Characteristics of feminist economics:
– Feminist economists analyze the interrelationship between gender and the economy. Feminist economists see power relations driving social and economic dynamics. They analyze capitalism and patriarchy as interrelated forms of dominance. Power relations articulate themselves in the form of low payment, gender pay gap or in the double burden of women. Feminist economists argue that the described patterns depend on social role models of women that are socially negotiated rather than a result of market forces as classical economists believe.
– Feminist economists criticize the neoclassical concept of the homo-economicus and they argue that individuals cannot be considered detached from the social context which significantly influences their identity.
– The IAW Board should ask our members to lobby their governments, in order to take into account, the following:
Policy Recommendations concerning our economy
- Reshaping our economy by taking a feminist approach
– Take full account of the contribution that women are already making to the economy. / Strive for the well-being of women and men, girls and boys at all levels /ensure decent work conditions for all workers across all care sectors/. /Take a care centered approach investing in public services of quality and accessible as well as universal social protection and comprehensive public infrastructure/. Embrace feminist values like solidarity, equality, non-discrimination with particular attention to intersectionality / Value unpaid work, accountability and transparency / Offer a holistic approach linking economies to well-being and consider everybody’s activities as contributing to the economy.
– A gender mainstreaming and human rights approach needs to be incorporated in all financial policies and institutions.
– In conclusion, according to feminist economics, the economy should be redefined, on the basis of how society is or might be organized to meet people’s needs and wants and thus to reproduce itself.

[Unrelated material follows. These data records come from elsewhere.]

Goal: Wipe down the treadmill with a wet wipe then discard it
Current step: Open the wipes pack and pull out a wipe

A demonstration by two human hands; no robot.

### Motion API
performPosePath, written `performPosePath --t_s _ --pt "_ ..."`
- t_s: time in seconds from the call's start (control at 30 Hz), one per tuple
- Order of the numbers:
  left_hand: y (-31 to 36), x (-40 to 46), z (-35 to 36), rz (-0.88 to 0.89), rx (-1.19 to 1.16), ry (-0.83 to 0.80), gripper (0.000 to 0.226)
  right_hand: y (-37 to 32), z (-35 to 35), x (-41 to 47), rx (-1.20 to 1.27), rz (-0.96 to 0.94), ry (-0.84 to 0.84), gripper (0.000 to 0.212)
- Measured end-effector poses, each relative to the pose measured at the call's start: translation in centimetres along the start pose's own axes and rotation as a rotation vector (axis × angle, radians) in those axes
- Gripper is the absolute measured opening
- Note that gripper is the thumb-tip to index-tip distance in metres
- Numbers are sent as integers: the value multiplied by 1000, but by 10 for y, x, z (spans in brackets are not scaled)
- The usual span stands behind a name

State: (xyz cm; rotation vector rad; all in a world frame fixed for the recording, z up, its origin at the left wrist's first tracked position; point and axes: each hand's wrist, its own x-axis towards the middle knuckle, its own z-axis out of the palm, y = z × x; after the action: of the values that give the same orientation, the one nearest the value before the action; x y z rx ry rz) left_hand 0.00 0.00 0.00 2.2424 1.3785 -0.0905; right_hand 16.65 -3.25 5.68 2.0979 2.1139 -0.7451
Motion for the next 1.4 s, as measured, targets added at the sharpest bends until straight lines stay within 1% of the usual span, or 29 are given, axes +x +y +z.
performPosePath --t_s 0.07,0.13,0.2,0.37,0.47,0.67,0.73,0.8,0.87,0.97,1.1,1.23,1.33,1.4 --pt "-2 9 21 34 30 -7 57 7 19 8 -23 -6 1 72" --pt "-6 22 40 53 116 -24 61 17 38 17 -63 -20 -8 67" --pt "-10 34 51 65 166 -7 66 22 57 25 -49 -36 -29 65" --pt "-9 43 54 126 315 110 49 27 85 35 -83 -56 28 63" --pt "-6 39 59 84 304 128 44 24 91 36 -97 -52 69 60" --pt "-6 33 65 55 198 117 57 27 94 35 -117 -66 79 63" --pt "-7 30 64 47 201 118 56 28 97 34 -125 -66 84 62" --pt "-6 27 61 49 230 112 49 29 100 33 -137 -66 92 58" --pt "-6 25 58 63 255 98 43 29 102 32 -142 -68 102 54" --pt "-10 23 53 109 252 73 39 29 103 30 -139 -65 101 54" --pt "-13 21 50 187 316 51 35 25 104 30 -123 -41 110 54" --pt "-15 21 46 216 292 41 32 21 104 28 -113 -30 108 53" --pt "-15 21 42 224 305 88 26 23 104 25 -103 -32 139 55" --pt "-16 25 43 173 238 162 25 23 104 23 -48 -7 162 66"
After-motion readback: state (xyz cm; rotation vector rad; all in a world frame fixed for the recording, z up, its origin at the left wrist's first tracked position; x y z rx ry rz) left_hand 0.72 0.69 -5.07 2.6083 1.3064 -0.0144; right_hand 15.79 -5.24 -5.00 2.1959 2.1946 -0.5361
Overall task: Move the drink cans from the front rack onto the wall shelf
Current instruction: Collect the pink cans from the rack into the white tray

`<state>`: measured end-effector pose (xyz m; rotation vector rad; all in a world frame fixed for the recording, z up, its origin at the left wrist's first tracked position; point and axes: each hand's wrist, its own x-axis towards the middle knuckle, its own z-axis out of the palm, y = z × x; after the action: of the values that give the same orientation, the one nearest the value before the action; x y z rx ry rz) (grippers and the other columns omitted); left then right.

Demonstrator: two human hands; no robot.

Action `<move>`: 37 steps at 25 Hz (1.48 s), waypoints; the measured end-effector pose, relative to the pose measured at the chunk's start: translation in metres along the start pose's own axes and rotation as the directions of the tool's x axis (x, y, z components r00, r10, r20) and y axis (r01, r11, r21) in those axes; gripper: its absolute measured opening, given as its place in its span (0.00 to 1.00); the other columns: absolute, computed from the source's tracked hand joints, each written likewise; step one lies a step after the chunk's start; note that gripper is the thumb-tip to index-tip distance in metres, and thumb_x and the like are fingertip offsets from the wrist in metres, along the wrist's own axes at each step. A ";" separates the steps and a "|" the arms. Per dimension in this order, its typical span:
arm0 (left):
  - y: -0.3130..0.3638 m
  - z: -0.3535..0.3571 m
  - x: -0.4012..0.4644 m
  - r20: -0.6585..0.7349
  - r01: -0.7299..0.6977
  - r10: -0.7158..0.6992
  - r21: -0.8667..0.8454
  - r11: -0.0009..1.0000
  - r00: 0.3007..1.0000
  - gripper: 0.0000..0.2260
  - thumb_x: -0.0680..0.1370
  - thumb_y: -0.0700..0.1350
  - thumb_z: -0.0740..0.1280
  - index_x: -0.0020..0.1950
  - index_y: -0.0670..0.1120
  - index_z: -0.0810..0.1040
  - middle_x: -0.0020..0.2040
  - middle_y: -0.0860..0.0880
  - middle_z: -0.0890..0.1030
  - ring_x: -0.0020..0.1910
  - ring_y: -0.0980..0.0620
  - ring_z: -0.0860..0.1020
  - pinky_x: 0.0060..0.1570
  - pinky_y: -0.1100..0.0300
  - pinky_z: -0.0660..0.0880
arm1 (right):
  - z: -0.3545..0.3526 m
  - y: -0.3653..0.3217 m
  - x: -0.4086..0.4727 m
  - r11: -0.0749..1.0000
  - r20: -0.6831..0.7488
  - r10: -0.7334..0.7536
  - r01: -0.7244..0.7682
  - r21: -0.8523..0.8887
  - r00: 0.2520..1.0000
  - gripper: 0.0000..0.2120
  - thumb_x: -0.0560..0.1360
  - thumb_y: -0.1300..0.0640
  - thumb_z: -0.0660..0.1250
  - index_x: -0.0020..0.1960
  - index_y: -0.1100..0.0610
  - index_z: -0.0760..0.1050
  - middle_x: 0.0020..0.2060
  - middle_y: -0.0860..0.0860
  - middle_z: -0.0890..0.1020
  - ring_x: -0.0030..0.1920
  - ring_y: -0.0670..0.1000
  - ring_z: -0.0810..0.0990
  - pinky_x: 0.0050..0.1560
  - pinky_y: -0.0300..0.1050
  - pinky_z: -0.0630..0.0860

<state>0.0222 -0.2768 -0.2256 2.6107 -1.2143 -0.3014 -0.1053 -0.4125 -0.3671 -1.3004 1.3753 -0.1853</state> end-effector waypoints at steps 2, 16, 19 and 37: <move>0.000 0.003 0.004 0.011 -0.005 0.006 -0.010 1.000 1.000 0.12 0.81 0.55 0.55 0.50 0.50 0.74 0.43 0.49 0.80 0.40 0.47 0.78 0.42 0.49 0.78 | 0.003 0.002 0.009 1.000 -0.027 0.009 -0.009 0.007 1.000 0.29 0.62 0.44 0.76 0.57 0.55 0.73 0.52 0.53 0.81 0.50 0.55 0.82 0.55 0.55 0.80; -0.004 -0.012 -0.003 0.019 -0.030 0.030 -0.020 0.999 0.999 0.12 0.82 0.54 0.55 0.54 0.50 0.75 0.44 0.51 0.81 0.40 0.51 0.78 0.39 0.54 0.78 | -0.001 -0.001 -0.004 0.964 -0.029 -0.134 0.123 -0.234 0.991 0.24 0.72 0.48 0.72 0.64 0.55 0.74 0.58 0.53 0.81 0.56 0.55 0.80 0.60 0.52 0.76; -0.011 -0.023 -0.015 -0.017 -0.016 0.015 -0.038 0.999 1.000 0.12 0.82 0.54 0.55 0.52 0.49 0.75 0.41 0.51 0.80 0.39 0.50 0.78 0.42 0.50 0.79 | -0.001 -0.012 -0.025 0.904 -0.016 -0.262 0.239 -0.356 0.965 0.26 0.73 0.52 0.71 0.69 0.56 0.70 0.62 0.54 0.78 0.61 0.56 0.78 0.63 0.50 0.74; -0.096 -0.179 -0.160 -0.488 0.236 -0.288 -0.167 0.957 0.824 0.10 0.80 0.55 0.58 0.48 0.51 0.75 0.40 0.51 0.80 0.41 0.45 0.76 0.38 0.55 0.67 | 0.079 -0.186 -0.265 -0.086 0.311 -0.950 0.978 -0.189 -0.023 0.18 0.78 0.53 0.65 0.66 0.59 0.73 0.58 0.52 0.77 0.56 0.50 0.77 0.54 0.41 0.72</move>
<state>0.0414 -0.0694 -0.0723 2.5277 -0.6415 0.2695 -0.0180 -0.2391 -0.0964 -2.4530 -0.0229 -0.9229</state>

- Gender inequality in unpaid care work is the missing link in the analysis of related to gender gaps in labour outcomes:
- a. Unpaid care work and female labour force participation. The amount of time devoted to unpaid care work is negatively correlated with female labour force participation.
- Unpaid care work and equality of employment. The unequal amount of time spent by women on unpaid care work increases the probability that they will be engaged in part time or in vulnerable employment.
- Unpaid care work and gender wage gaps.
In countries where women spend a large amount of time on unpaid care work and there is a large gender gap in time spent, the gender gap in hourly wage is also higher.
- The role of social norms in explaining gender inequalities.
- Where social institutions discriminate highly against women, women’s role in society is restricted to reproductive and domestic functions, with women performing more unpaid care work than men.
- When discrimination in social institutions is lower, the distribution of caring responsibilities between gender is more equal, a fact which encourages gender roles to evolve allowing for the share of unpaid care work to be redistributed between the genders.